Limited as it is, this study helps chart the course for future SD research. Some obvious directions include representative samples with control groups that include variable degrees of SD, different SD duration, and perhaps most importantly, brain recording and imaging using EEG and PET MRI. The main goal would be to capture the neural signature of a dissolving self.

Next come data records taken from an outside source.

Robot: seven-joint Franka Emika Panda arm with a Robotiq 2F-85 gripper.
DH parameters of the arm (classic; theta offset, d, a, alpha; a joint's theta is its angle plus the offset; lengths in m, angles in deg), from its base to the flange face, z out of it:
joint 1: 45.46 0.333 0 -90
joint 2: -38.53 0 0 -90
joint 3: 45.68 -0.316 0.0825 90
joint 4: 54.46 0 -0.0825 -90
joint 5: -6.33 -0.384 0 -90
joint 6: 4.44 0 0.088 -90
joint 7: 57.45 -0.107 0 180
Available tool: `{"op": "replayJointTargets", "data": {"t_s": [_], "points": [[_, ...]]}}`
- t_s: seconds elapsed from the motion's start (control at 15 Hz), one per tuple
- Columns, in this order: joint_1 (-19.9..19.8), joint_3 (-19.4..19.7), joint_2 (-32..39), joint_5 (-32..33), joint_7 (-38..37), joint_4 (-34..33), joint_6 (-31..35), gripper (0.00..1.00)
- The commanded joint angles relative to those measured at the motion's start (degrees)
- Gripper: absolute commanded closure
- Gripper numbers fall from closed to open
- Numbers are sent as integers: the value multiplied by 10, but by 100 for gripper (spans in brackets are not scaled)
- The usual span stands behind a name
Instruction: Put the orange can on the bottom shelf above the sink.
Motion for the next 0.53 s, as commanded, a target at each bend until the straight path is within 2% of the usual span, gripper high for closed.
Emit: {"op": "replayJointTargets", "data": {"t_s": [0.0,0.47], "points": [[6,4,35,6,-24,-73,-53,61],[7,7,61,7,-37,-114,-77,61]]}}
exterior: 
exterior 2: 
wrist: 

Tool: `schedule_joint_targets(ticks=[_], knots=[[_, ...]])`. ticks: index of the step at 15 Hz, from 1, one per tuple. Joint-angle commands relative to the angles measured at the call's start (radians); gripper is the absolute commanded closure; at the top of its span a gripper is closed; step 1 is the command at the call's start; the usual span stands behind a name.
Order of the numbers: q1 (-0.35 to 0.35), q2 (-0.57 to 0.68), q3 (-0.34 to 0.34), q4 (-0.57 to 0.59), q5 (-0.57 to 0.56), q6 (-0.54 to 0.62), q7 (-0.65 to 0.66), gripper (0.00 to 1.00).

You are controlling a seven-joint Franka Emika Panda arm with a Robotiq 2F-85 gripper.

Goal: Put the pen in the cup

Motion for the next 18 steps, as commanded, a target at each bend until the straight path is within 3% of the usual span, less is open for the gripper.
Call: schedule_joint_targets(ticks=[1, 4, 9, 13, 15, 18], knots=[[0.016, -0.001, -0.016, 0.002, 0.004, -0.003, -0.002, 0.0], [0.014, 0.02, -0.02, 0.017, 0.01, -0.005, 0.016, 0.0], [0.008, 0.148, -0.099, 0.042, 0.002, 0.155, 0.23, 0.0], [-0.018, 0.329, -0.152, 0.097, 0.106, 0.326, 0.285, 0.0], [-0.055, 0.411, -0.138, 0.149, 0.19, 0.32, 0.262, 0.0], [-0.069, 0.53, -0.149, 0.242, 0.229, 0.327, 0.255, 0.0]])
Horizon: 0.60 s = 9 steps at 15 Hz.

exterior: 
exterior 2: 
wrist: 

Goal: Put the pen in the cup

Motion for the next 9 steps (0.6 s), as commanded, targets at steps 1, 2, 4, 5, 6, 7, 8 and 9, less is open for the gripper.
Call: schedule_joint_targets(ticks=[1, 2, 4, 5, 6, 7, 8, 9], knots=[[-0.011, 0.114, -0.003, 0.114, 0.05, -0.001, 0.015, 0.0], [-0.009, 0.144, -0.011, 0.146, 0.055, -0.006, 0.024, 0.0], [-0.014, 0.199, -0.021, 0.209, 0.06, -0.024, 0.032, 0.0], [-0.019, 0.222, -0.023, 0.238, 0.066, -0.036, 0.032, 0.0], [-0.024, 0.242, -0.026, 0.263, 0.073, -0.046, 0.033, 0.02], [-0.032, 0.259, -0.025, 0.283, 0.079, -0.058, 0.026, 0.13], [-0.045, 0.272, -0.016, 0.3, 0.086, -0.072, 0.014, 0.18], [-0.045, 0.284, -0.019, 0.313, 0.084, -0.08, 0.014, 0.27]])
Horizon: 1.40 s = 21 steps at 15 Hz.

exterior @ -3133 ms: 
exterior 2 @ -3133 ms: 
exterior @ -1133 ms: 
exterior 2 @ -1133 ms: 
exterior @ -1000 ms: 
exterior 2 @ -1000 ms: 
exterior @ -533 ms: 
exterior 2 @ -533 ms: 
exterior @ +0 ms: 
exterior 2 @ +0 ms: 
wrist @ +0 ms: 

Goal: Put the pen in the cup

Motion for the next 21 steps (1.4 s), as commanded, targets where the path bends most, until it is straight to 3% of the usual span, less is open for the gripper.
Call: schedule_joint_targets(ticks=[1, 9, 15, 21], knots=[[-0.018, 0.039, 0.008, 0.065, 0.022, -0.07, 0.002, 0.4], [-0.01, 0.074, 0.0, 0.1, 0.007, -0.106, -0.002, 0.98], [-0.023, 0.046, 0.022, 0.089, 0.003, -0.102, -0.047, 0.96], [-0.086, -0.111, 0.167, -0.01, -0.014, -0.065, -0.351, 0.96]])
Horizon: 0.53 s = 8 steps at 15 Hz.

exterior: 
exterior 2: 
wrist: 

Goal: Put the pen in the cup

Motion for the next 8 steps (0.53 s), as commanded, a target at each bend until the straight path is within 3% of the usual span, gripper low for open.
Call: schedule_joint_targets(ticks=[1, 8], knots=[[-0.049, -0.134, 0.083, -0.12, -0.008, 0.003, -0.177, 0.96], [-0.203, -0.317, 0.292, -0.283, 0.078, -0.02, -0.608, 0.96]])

Sure, I could continue with my project. Why not, especially having invested so much time and effort? To tell you the truth, I do think about it from time to time, and my mind is itching for it like a bitch in heat, but it also is holding me back. Why? By the time I can attempt this again, she will have completed her rotation and gone, like with the wind. There will be no one to give me that wide-eyed tropical look as I’m going under. No one to bring me back, and that scares me stiff.